Businesses will need to answer 7 simple questions to get guidance relevant to their business.

Department for Business, Energy and Industrial Strategy – Sector Primers

These sector primers aim to bring together on one webpage the top 3 – 5 issues for each sector and provide guidance.  The primers link through to more detailed material elsewhere on GOV.UK. Please could you pass on to your members and networks. The sectors covered are:

Department for Environment, Food and Rural Affairs – Sector Primers

Department for Digital, Culture, Media and Sport (DCMS)

NEW DCMS have issued new guidance on what to expect on day one of a ‘no deal’ scenario if you’re a creative business, small arts organisation or sports organisation that currently travels only to the EU, such as:

  • touring professional choir
  • touring chamber orchestra
  • touring string quartet
  • small touring ballet company
  • small touring theatre company
  • school football team
  • amateur sports team
  • pop or rock band

Check what you need to do

EU Exit: Business Intelligence and Engagement Team

Department for Business, Energy and Industrial Strategy

REACH EU exit no-deal provisions update

Leaving the EU with a deal remains the Government’s top priority. This has not changed. However a responsible government must plan for every eventuality, including a ‘no deal’ scenario. The DEFRA have therefore continued to work on the issues that would arise when leaving EU REACH.

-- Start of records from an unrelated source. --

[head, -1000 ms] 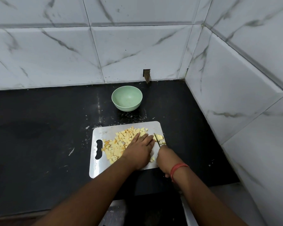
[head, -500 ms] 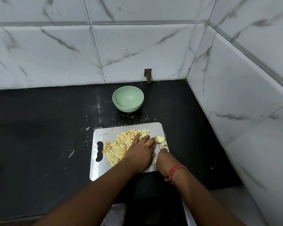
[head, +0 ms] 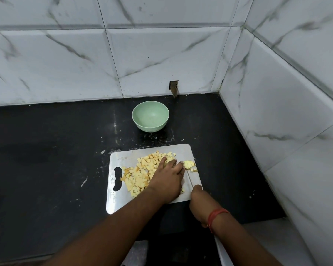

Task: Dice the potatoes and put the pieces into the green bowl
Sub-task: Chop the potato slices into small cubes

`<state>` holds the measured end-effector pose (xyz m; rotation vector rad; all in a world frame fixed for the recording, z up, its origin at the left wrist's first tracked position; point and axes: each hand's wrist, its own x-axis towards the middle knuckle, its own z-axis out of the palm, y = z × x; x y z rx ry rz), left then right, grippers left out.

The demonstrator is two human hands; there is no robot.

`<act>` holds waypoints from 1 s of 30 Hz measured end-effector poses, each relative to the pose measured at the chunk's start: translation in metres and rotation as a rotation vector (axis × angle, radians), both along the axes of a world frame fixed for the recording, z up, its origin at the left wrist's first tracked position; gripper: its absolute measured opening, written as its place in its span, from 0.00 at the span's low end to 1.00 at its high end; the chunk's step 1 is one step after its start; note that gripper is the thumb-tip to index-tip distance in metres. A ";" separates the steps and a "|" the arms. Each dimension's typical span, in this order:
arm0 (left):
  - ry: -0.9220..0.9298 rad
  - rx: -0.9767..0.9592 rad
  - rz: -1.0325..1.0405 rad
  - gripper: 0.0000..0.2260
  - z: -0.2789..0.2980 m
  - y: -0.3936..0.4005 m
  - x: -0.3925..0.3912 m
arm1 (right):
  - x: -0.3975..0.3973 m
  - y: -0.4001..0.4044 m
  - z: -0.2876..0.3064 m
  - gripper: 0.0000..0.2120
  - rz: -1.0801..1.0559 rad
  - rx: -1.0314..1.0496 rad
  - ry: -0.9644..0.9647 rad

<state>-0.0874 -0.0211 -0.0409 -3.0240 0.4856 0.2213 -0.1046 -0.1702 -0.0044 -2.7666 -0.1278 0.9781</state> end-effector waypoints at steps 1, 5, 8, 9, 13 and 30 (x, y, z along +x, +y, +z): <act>0.004 -0.004 0.004 0.25 0.001 -0.001 0.000 | -0.003 -0.005 0.000 0.17 0.006 0.028 0.022; 0.018 -0.031 0.026 0.24 0.003 0.000 0.001 | -0.003 -0.022 0.005 0.16 0.049 0.001 0.090; 0.018 -0.061 0.049 0.24 0.002 -0.002 -0.001 | 0.006 -0.034 0.013 0.10 -0.082 0.091 -0.027; 0.013 -0.072 0.057 0.24 0.002 -0.002 -0.001 | 0.012 -0.036 0.015 0.09 -0.149 0.121 -0.082; -0.003 -0.108 0.070 0.21 0.006 -0.004 0.000 | 0.040 -0.042 0.011 0.10 -0.210 0.069 -0.236; -0.225 -0.262 0.214 0.30 0.004 -0.010 -0.013 | 0.065 -0.058 -0.015 0.16 0.058 -0.042 -0.571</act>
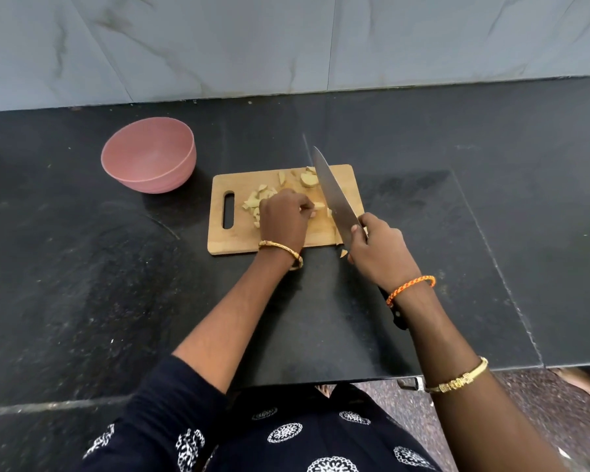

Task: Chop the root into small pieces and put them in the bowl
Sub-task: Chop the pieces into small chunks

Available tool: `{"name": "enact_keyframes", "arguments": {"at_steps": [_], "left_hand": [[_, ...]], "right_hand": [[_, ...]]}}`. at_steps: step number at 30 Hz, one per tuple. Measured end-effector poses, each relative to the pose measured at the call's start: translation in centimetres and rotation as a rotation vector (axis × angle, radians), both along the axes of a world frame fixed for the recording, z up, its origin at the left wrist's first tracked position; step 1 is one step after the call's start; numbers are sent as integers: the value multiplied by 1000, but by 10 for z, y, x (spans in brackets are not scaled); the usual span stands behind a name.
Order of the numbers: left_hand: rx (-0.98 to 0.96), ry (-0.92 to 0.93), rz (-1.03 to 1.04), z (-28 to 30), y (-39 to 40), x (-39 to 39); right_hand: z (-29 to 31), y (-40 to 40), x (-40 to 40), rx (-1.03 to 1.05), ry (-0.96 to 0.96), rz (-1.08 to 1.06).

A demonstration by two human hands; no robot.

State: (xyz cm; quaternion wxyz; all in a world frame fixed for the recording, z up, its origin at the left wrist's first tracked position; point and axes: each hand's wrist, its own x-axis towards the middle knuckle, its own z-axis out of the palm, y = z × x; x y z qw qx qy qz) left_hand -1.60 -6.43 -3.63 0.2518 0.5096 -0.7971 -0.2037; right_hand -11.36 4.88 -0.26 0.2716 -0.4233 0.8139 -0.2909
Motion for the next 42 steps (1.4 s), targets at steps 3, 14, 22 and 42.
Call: {"name": "enact_keyframes", "arguments": {"at_steps": [3,14,22,42], "left_hand": [[-85,-110,-20,-4,4,-1],[-230,-279,-51,-4,8,4],[-62,-150,36,-1,3,7],[93,-145,108,1,0,9]], "right_hand": [[0,-3,3,-13,-6,8],[2,-12,8,180,227,100],[12,15,5,330,308,177],[15,-12,7,260,178,148]]}}
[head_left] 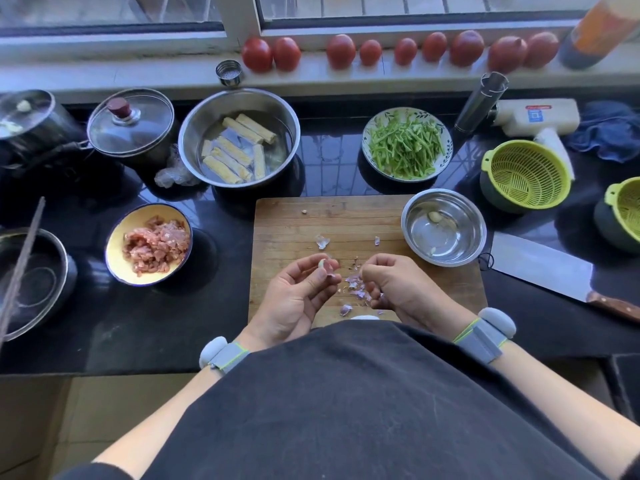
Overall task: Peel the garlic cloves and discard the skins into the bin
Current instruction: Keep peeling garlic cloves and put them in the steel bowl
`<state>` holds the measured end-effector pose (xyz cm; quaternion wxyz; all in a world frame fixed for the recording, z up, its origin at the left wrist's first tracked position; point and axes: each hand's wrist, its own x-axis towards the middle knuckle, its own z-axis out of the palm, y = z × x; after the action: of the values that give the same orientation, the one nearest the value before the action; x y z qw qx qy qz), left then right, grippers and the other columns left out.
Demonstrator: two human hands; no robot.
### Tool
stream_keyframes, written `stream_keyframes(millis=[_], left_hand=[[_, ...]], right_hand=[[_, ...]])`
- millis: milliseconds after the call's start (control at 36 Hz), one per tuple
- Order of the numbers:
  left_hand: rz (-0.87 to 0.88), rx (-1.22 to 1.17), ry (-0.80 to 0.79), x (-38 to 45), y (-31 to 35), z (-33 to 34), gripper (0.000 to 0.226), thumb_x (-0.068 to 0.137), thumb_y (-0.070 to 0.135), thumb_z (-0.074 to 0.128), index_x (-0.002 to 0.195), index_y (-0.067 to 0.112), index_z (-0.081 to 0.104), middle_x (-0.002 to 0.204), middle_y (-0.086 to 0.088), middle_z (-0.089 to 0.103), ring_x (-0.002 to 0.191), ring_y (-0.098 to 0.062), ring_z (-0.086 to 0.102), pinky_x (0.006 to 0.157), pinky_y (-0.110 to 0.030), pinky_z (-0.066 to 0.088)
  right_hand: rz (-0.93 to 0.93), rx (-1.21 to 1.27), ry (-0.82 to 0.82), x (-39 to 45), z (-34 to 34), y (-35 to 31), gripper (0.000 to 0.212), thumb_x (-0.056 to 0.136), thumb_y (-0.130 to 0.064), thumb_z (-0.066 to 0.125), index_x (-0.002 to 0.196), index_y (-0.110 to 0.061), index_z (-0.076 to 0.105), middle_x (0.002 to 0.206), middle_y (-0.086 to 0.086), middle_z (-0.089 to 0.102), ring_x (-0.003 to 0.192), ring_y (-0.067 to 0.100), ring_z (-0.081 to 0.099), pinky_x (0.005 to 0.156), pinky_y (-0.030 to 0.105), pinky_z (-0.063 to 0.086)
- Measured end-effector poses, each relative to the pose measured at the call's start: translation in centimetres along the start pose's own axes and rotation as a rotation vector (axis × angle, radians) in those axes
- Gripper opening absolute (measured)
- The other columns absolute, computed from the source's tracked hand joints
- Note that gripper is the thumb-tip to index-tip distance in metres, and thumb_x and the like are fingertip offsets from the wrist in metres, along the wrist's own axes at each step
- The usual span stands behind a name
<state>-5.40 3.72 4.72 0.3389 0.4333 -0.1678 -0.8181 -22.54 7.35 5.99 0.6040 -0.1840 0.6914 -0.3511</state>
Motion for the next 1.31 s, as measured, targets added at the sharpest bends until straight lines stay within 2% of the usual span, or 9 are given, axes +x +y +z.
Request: stream_keyframes(millis=[139,250,306,417,500,639,806,1111,1306], left_hand=[[-0.079,-0.015,0.010,0.0,0.0,-0.3,0.028,0.081,0.004,0.065,0.109,0.003,0.068,0.101,-0.016,0.074,0.077,-0.021,0.072,0.071,-0.026,0.061],[-0.070,0.037,0.026,0.2,-0.2,-0.4,0.021,0.085,-0.003,0.063,0.105,0.000,0.069,0.096,-0.016,0.074,0.077,-0.023,0.073,0.072,-0.026,0.061],[-0.047,0.098,0.038,0.4,-0.4,-0.5,0.018,0.088,-0.008,0.061,0.104,-0.002,0.068,0.089,-0.016,0.073,0.077,-0.024,0.073,0.073,-0.027,0.062],[-0.003,0.209,0.046,0.5,-0.6,-0.8,0.016,0.089,-0.011,0.062,0.103,-0.004,0.065,0.086,-0.015,0.070,0.079,-0.025,0.074,0.076,-0.029,0.062],[0.026,0.273,0.043,0.6,-0.7,-0.9,0.017,0.088,-0.011,0.065,0.103,-0.004,0.065,0.087,-0.014,0.070,0.082,-0.027,0.074,0.077,-0.030,0.062],[0.077,0.383,0.044,0.8,-0.7,-0.8,0.019,0.085,-0.007,0.071,0.102,-0.002,0.066,0.091,-0.015,0.069,0.089,-0.030,0.075,0.079,-0.030,0.061],[0.140,0.562,0.035,0.6,-0.5,-0.7,0.024,0.079,0.000,0.080,0.101,0.000,0.069,0.102,-0.024,0.072,0.092,-0.032,0.073,0.089,-0.042,0.060],[0.255,0.802,-0.001,0.0,0.2,-0.3,0.019,0.081,0.001,0.080,0.090,0.016,0.072,0.090,-0.004,0.078,0.091,-0.021,0.075,0.089,-0.036,0.059],[0.215,0.806,-0.010,-0.3,0.4,-0.1,0.018,0.080,0.002,0.081,0.094,0.010,0.074,0.092,-0.003,0.078,0.091,-0.018,0.075,0.086,-0.032,0.059]], right_hand=[[-0.135,-0.494,0.197,1.0,-0.8,0.9,0.019,0.088,-0.022,0.058,0.075,-0.010,0.064,0.068,-0.002,0.063,0.062,0.016,0.055,0.063,0.036,0.051],[-0.192,-0.732,0.180,1.6,-0.6,1.3,0.028,0.094,-0.032,0.053,0.070,-0.018,0.057,0.073,-0.001,0.064,0.076,0.023,0.056,0.064,0.034,0.039],[-0.209,-0.785,0.165,1.9,-0.4,1.4,0.025,0.095,-0.029,0.054,0.071,-0.021,0.058,0.076,-0.001,0.066,0.078,0.025,0.059,0.066,0.032,0.041],[-0.275,-0.695,0.106,1.4,-0.1,0.8,0.022,0.093,-0.012,0.056,0.088,-0.025,0.073,0.074,-0.008,0.067,0.061,0.011,0.063,0.062,0.026,0.049],[-0.331,-0.579,0.056,0.8,0.2,0.3,0.015,0.093,-0.015,0.064,0.087,-0.024,0.075,0.070,-0.004,0.067,0.055,0.010,0.062,0.061,0.031,0.058],[-0.398,-0.636,0.110,0.4,0.2,-0.2,0.016,0.093,-0.019,0.064,0.095,-0.027,0.077,0.076,-0.011,0.068,0.062,0.003,0.061,0.064,0.019,0.049],[-0.345,-0.538,0.005,-0.3,0.9,-0.8,0.007,0.091,-0.021,0.072,0.089,-0.018,0.078,0.064,0.001,0.072,0.052,0.008,0.064,0.059,0.024,0.057],[-0.310,-0.475,-0.033,-0.4,0.6,-0.9,0.011,0.092,-0.017,0.071,0.083,-0.019,0.077,0.063,0.005,0.072,0.053,0.011,0.065,0.058,0.023,0.054],[-0.287,-0.458,-0.064,-0.8,0.2,-1.0,0.008,0.092,-0.014,0.072,0.087,-0.012,0.078,0.064,0.007,0.072,0.055,0.013,0.066,0.058,0.021,0.054]])
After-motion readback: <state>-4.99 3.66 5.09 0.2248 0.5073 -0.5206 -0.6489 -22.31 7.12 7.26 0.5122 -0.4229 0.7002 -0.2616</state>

One question was the status of authorisation applications still in progress at the time of exit. The effect of a recent European Court of Justice judgement against the European Commission which overturned some existing authorisations, combined with the extension of Article 50 to the end of October, means that there is an increasing backlog of EU decisions which will be undecided at the time of exit. Further to extensive discussions with stakeholders, the Government has developed a solution striking a balance between enabling business continuity and maintaining rigorous regulation of chemicals.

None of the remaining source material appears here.